* [Exercise description]
Repeat each line of the material below without change.

* [Supplied information]
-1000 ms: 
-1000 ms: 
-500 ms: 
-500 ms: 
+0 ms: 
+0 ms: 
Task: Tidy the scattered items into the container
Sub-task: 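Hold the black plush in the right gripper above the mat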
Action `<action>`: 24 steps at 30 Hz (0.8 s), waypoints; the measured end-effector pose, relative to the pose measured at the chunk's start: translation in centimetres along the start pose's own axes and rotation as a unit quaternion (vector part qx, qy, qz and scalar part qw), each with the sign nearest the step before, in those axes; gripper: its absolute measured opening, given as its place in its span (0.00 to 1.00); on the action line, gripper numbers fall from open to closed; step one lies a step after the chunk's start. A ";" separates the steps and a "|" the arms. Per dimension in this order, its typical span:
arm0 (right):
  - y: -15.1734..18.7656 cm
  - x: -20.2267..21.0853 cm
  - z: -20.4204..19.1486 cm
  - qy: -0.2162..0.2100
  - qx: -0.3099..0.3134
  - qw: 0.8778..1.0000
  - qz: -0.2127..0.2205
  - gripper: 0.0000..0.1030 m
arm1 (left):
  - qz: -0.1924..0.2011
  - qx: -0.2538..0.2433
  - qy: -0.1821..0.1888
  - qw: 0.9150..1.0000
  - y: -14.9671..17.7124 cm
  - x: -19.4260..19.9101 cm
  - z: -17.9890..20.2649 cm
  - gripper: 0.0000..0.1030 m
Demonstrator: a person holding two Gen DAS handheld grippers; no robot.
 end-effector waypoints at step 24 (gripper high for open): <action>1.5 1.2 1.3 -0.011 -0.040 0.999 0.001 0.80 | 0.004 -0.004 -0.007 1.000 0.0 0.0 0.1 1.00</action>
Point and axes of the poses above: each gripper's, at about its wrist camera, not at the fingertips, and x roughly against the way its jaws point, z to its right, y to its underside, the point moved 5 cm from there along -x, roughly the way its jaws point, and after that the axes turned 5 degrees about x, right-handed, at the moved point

* [Expected answer]
-1000 ms: 
-1000 ms: 
-500 ms: 
-500 ms: 
+0 ms: 
+0 ms: 
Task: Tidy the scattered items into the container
Sub-task: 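Hold the black plush in the right gripper above the mat
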Action `<action>`: 24 steps at 30 Hz (0.8 s), waypoints; the measured end-effector pose, relative to the pose measured at the chunk's start: translation in centimetres along the start pose's own axes and rotation as a unit quaternion (vector part qx, qy, qz and scalar part qw), each with the sign nearest the step before, in those axes; gripper: its absolute measured opening, given as its place in its span (0.00 to 1.00); on the action line, gripper numbers fall from open to closed; step one lies a step after the chunk's start. A ";" separates the steps and a "|" the arms. Per dimension in this order, its typical span:
arm0 (right):
  - y: -15.1734..18.7656 cm
  - x: -20.2267..21.0853 cm
  - z: -20.4204..19.1486 cm
  - qy: -0.2162..0.2100
  - qx: -0.3099..0.3134
  - qw: 0.8778..1.0000
  - qz: -0.2127..0.2205
  - gripper: 0.0000..0.1030 m
arm1 (left):
  - qz: -0.1924..0.2011
  - qx: -0.2538..0.2433
  - qy: -0.1821..0.1888
  - qw: 0.9150..1.0000
  - y: -14.9671..17.7124 cm
  - x: -19.4260..19.9101 cm
  - z: -17.9890..20.2649 cm
  - gripper: 0.0000..0.1030 m
Demonstrator: a person holding two Gen DAS handheld grippers; no robot.
 end-effector waypoints at step 24 (gripper high for open): <action>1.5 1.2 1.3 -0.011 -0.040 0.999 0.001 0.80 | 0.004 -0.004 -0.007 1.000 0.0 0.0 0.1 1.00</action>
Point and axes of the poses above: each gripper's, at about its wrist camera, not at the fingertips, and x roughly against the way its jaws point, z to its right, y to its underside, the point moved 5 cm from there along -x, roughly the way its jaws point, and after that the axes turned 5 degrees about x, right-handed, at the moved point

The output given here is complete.